WORK ORDER -
Within the listing below, count the lines that include "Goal" and give the count alone.
(WORKING DATA Opens)
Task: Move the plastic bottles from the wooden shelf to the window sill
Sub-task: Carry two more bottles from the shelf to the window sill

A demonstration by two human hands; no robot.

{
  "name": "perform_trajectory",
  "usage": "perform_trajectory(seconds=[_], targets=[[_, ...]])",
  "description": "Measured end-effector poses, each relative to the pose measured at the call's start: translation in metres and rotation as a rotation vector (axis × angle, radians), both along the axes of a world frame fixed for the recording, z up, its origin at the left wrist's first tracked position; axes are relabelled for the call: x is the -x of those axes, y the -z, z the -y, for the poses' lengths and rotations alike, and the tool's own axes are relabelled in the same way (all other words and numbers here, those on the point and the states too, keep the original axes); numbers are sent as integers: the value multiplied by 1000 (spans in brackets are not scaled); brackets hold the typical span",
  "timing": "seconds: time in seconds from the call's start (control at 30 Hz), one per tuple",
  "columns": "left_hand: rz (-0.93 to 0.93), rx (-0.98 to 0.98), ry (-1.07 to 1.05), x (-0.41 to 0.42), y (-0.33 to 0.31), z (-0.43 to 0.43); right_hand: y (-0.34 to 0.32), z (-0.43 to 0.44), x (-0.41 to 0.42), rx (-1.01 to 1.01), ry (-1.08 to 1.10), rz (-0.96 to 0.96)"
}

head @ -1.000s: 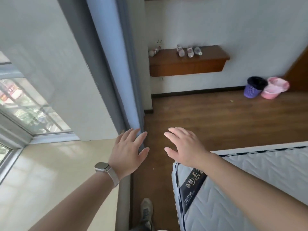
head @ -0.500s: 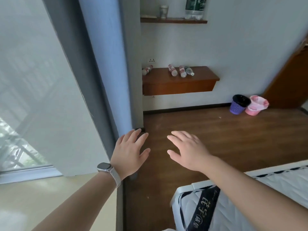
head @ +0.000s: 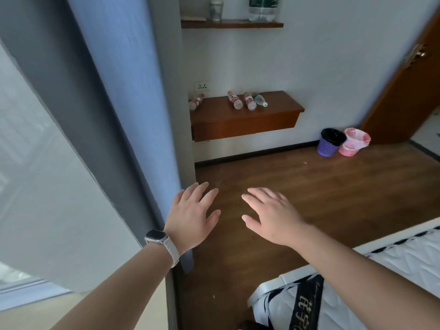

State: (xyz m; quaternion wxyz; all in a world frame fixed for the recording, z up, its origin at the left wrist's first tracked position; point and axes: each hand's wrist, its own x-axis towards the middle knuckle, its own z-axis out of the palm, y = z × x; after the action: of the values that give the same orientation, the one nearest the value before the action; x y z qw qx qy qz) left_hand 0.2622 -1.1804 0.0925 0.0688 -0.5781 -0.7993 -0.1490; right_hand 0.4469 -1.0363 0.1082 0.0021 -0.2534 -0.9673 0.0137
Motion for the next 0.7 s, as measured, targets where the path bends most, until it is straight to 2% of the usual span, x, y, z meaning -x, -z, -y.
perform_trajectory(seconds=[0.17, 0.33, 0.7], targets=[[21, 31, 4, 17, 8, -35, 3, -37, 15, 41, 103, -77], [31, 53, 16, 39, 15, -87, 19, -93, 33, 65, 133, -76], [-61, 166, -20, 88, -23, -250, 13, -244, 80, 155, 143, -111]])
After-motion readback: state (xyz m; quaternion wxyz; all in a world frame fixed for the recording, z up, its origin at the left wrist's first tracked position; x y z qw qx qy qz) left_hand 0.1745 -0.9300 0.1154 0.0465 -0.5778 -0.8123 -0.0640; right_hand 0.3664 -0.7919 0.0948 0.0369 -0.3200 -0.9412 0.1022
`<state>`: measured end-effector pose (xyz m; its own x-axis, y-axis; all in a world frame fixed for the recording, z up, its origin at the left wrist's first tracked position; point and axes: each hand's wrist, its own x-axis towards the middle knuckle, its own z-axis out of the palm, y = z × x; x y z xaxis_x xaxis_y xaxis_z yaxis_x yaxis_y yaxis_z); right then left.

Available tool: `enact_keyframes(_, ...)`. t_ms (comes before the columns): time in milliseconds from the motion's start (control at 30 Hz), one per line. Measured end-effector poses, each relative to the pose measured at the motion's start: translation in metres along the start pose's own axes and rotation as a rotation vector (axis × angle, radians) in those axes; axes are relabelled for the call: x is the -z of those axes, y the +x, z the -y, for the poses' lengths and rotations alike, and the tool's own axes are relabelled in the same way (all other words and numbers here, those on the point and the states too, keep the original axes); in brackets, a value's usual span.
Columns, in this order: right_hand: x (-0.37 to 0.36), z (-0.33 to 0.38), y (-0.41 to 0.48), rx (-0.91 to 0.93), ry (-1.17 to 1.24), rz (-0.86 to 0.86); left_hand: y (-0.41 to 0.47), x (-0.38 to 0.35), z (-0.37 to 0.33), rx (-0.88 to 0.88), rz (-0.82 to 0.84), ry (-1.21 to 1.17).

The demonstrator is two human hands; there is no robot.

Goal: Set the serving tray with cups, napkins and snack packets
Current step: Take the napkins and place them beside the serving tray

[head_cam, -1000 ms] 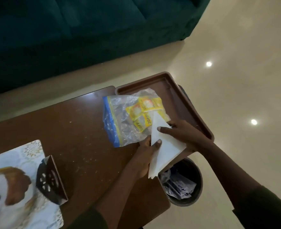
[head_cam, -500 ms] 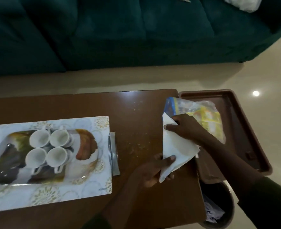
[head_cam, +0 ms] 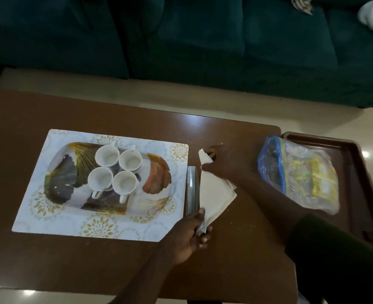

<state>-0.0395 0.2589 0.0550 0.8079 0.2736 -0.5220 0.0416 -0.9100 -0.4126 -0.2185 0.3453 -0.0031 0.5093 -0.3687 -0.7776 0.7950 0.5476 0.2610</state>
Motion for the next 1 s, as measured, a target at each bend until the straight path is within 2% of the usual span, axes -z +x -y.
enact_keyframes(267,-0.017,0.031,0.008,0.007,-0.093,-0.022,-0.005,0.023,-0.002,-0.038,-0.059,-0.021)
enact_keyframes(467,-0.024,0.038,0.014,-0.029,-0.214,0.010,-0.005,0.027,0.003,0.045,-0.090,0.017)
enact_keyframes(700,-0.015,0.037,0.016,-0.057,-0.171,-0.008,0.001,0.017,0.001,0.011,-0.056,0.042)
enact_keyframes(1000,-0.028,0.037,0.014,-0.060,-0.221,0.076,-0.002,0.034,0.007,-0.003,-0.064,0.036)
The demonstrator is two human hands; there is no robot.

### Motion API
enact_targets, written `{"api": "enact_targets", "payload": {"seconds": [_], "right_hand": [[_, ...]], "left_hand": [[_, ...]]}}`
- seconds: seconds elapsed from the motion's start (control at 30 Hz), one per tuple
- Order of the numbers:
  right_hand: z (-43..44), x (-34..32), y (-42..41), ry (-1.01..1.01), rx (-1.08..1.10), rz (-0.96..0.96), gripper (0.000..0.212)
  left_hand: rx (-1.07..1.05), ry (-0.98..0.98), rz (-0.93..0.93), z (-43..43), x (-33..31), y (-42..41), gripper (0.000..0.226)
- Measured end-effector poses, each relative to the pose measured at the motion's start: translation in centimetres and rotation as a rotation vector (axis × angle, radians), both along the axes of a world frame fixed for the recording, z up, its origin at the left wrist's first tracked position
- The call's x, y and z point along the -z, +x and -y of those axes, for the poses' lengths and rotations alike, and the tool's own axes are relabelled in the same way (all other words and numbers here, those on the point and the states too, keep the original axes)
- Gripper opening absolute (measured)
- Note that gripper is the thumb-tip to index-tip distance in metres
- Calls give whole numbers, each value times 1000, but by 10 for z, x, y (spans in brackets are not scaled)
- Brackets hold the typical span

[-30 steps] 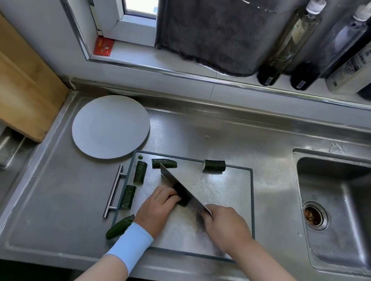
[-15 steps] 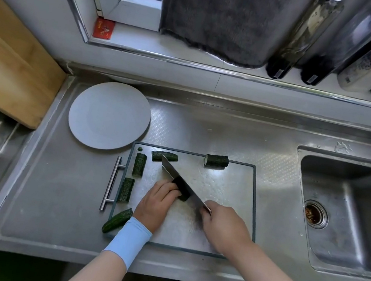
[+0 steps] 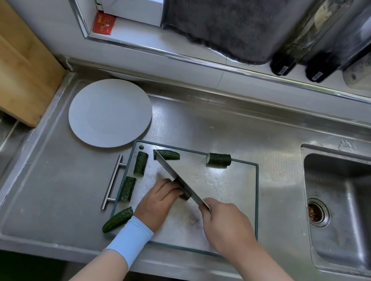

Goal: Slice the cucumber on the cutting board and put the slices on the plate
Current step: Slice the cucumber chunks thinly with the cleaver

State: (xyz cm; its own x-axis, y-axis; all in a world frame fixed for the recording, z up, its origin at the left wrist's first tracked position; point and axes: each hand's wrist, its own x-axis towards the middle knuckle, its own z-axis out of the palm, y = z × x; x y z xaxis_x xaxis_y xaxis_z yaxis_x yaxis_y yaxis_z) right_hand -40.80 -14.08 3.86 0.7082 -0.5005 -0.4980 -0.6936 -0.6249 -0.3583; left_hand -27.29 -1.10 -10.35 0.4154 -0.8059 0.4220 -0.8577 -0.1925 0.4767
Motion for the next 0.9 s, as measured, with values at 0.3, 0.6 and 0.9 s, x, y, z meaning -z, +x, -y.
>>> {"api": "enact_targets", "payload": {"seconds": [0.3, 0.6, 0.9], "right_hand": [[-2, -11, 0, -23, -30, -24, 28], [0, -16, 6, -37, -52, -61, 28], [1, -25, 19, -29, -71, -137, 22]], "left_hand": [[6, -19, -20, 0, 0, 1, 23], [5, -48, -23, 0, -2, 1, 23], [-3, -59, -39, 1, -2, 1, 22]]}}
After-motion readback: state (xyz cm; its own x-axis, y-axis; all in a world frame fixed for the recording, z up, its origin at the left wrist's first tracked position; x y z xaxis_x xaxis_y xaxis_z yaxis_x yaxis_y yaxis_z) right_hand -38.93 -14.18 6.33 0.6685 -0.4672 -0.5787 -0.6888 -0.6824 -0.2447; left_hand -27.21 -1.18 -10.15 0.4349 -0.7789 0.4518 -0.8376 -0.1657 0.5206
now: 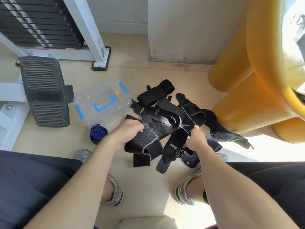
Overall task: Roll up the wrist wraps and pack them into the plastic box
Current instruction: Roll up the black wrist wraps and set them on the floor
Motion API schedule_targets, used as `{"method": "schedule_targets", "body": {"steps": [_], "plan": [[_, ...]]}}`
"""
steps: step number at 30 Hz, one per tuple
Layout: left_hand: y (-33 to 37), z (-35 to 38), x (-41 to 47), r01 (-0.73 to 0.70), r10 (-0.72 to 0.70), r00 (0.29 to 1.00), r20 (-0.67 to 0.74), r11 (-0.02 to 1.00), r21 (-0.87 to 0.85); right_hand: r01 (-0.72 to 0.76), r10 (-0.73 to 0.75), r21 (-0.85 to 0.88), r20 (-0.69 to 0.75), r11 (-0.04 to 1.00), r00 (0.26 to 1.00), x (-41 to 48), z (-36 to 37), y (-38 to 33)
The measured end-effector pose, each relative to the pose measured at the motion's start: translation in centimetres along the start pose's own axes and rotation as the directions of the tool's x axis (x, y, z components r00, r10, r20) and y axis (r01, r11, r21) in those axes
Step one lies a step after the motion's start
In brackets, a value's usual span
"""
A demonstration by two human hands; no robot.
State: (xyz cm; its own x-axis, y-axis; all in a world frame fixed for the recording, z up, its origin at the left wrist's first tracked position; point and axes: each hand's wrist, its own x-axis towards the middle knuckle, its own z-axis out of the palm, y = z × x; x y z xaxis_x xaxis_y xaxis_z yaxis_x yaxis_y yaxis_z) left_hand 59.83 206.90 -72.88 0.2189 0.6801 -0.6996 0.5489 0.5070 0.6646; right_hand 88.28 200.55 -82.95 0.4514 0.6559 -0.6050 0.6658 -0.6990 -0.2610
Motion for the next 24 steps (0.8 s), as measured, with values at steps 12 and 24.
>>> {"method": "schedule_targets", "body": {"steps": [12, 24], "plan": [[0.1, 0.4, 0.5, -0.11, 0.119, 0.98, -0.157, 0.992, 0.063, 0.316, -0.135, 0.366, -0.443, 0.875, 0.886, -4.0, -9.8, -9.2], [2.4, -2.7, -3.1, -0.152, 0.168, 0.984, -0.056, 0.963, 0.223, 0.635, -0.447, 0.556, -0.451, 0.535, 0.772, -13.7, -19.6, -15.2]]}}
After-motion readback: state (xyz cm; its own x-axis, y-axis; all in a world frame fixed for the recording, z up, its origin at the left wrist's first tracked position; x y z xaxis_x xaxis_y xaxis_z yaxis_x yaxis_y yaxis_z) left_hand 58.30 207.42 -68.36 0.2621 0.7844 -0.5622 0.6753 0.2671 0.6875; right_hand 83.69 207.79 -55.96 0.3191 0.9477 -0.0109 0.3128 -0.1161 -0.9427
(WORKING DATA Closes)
RESPONSE TO THIS EXERCISE -
2